J'ai effectué quelques tests pour attirer les insectes avec de la lumière. Ça marche, mais je me demande bien quoi faire avec ça. Il n'y en a pas assez à mon goût, des insectes. Faut dire que c'est la saison fraîche.
Peut-être aurai-je plus de chance l'an prochain à Dawson City, au Yukon: là il y en a de la bibitte! Je ne sais pas, je suis un peu perdu, je trouve pas encore où me situer par rapport à ce projet. Je trouve que c'est limité: qu'est-ce que je peux utiliser? Des LEDs, des piezzo, des photosenseurs, des micros. That's it. J'ai des idées qui partent dans tous les sens mais rien de vraiment intéressant à mes yeux.
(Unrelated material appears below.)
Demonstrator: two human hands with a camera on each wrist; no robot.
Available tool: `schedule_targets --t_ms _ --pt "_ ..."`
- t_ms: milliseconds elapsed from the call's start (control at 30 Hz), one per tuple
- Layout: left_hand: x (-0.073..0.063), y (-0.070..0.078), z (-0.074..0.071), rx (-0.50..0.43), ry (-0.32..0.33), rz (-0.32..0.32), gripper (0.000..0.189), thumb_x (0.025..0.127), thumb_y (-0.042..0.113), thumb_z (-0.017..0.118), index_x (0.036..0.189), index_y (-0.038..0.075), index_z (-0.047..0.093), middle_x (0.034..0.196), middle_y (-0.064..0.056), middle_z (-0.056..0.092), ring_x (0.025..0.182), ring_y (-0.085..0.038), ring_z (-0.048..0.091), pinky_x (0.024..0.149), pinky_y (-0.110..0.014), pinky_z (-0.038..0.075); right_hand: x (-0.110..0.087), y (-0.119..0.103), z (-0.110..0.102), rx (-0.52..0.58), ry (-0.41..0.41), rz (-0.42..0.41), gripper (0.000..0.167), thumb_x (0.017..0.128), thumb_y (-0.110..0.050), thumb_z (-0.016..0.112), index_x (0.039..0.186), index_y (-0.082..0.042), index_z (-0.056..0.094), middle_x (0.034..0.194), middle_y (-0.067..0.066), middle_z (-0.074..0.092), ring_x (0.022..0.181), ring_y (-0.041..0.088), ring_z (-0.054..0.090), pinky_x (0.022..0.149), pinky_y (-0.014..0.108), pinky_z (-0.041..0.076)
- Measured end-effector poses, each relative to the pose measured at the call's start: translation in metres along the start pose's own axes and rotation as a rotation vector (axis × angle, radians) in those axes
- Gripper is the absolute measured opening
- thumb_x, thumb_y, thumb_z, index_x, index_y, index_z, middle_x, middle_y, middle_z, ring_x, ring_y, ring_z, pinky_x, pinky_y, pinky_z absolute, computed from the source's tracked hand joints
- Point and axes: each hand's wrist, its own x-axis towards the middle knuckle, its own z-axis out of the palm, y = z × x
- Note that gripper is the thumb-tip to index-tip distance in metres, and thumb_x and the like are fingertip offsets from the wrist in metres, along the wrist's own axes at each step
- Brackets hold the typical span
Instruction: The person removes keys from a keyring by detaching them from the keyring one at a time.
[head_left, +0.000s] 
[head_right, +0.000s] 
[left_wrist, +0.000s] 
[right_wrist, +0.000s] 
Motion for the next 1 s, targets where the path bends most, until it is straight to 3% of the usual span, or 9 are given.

Retourner à la base du projet. Qu'est-ce qui l'a motivé? Le défi y est pour beaucoup, le geste extrême d'installer des éléments électroniques dans un milieu extérieur qui leur est a priori hostile. Et l'intervention au coeur même de la vie. Toute ma fasination pour les humains et leurs comportements. Agir ici, dans cet environnement naturel, y confronter la technologie, ça ramène à la préhistoire, tout ça, la découverte du feu et des outils. L'humain cherchant à dépasser son état de nature, à contrôler cette dernière par le biais de l'outil. Or je pense que le propos du projet devrait justement être de virer le truc à l'envers: introduire cette distinction entre technologie et outil en construisant des entités qui se rapprochent elles-même de l'état de nature, fonctionnant à l'intérieur d'un écosystème, mais qui ne sont pas des outils car elles sont inutiles. Elles ne sont pas un moyen mais une fin en soi.
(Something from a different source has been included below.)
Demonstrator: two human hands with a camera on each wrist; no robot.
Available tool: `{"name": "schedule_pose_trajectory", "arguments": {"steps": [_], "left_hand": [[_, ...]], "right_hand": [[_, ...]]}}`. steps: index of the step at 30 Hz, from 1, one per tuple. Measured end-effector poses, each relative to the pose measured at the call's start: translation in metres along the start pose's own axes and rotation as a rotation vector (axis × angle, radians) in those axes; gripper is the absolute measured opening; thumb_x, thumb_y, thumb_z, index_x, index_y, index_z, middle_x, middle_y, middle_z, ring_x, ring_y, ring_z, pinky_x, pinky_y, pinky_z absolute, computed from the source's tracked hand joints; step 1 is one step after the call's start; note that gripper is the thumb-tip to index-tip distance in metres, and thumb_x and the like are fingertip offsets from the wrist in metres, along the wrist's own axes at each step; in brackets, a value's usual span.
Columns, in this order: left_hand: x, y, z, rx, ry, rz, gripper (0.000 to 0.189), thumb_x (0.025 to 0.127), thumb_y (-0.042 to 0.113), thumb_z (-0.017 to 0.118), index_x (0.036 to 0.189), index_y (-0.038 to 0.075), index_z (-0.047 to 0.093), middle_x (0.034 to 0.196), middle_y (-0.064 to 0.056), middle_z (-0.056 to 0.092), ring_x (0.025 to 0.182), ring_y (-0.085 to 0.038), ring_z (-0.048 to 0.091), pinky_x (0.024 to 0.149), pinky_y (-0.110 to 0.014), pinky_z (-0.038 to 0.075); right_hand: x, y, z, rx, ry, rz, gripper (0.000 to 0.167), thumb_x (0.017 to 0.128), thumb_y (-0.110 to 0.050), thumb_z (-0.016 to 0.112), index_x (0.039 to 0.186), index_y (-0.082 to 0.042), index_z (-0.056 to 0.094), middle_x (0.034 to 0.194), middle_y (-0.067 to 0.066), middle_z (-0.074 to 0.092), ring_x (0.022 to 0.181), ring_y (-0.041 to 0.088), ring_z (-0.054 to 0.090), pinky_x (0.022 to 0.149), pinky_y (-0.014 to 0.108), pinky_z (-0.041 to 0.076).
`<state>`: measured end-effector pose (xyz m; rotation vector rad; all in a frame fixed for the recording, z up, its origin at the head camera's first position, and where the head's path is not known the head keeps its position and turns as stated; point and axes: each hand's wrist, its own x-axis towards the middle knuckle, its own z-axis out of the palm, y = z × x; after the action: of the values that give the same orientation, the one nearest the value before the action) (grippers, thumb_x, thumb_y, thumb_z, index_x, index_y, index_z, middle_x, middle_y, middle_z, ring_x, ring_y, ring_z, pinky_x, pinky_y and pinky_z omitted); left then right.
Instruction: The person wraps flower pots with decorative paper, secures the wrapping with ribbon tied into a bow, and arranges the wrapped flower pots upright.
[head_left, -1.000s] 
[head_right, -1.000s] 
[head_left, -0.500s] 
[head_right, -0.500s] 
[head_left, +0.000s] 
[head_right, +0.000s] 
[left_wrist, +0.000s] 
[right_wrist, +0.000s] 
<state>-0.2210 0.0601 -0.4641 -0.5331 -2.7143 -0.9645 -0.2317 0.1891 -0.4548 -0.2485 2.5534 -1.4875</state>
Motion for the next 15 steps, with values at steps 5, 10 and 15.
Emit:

À partir de là, oublier l'idée d'interaction (qui a dit qu'elles devaient interagir?) Elles peuvent posséder leurs propres mécanismes, reliés aux vivants, aux non-vivants, ou encore reliés à rien du tout que leur propre existence.
Je vais maintenant aller désintégrer quelques moustiques à l'aide de mon nouveau jouet, une raquette électrique tue-insecte!